**Task**: Count the lines below that contain the word "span", and reply with only that number.

**Source data**:
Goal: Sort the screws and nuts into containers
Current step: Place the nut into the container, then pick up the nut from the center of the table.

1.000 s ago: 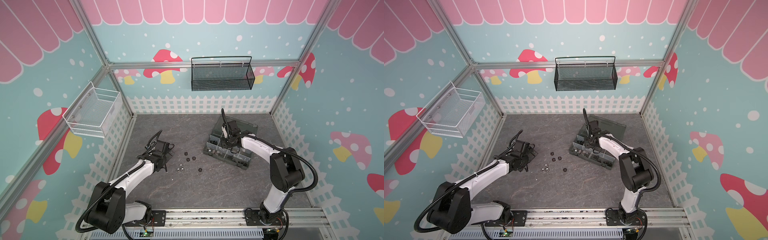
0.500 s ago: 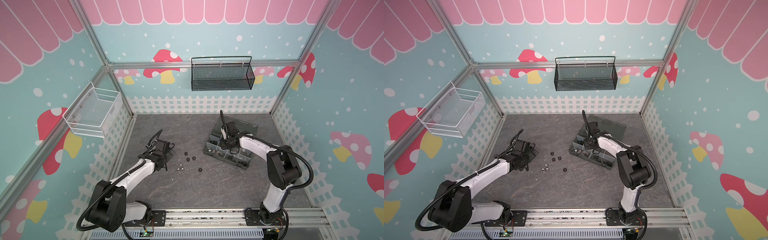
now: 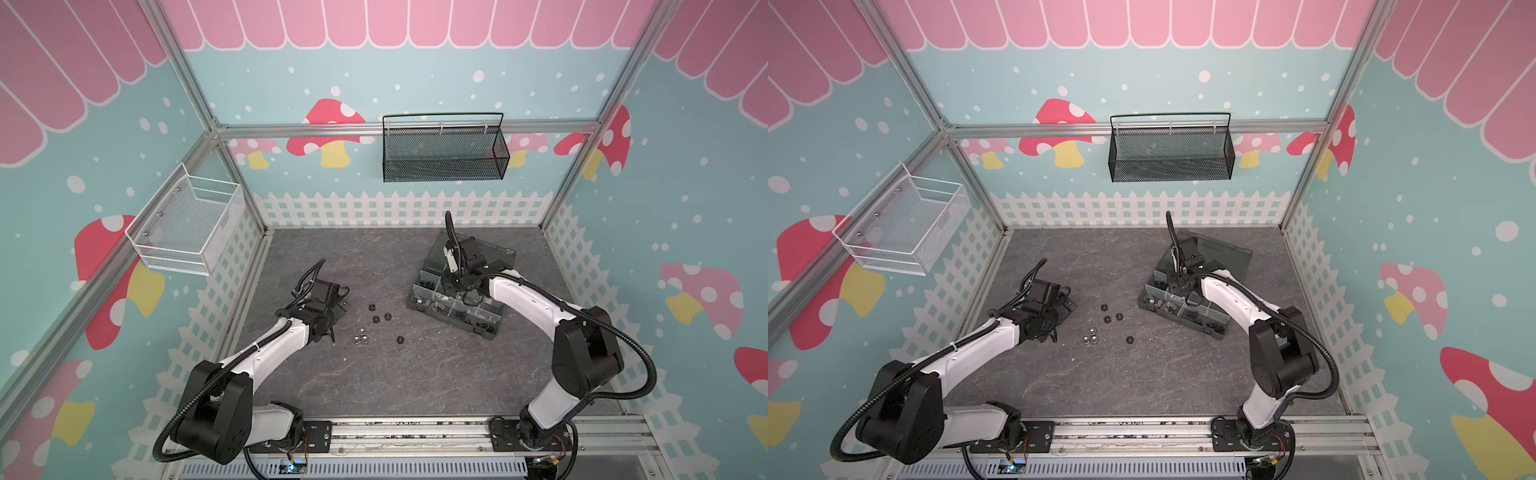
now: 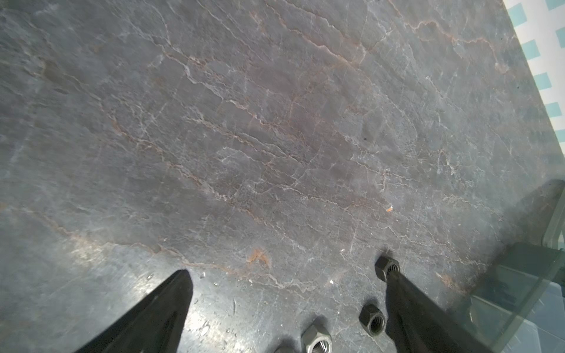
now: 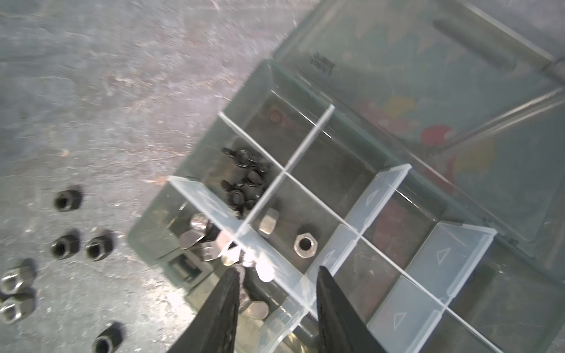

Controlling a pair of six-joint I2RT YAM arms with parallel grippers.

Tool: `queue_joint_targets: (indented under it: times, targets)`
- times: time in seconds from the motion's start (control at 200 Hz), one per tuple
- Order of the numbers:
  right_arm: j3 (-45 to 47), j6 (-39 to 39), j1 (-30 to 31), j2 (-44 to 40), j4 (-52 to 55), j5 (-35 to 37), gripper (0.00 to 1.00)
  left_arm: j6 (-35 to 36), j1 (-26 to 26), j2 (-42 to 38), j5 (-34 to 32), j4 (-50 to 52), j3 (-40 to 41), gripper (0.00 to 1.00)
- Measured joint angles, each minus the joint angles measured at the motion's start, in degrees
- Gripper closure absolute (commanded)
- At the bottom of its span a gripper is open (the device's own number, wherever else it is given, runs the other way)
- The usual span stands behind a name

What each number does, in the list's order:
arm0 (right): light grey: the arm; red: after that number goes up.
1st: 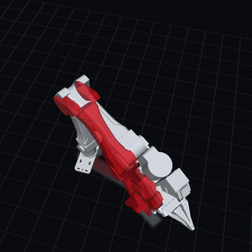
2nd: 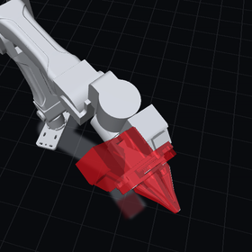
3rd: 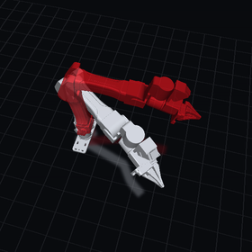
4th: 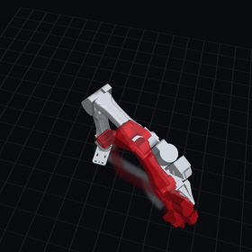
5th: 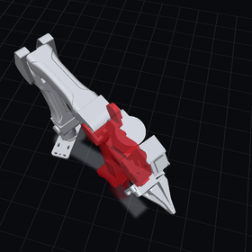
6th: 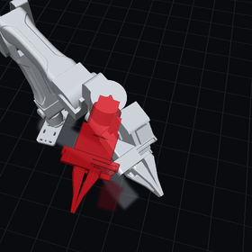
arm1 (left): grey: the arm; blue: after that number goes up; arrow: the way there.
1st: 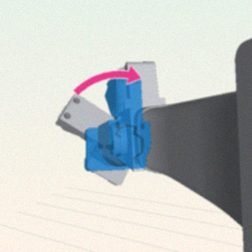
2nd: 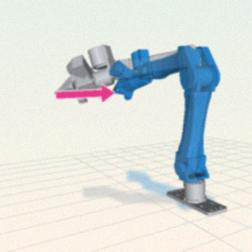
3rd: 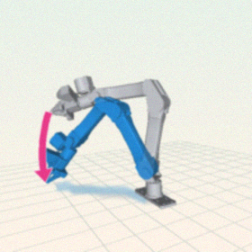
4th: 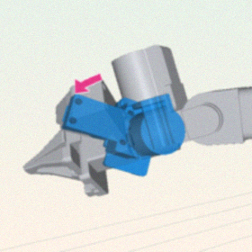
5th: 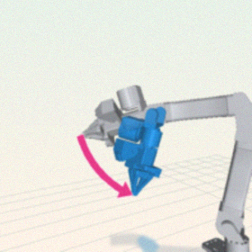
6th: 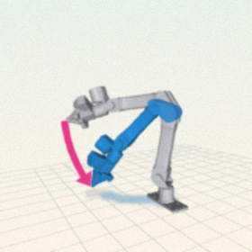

**Exercise output**: 2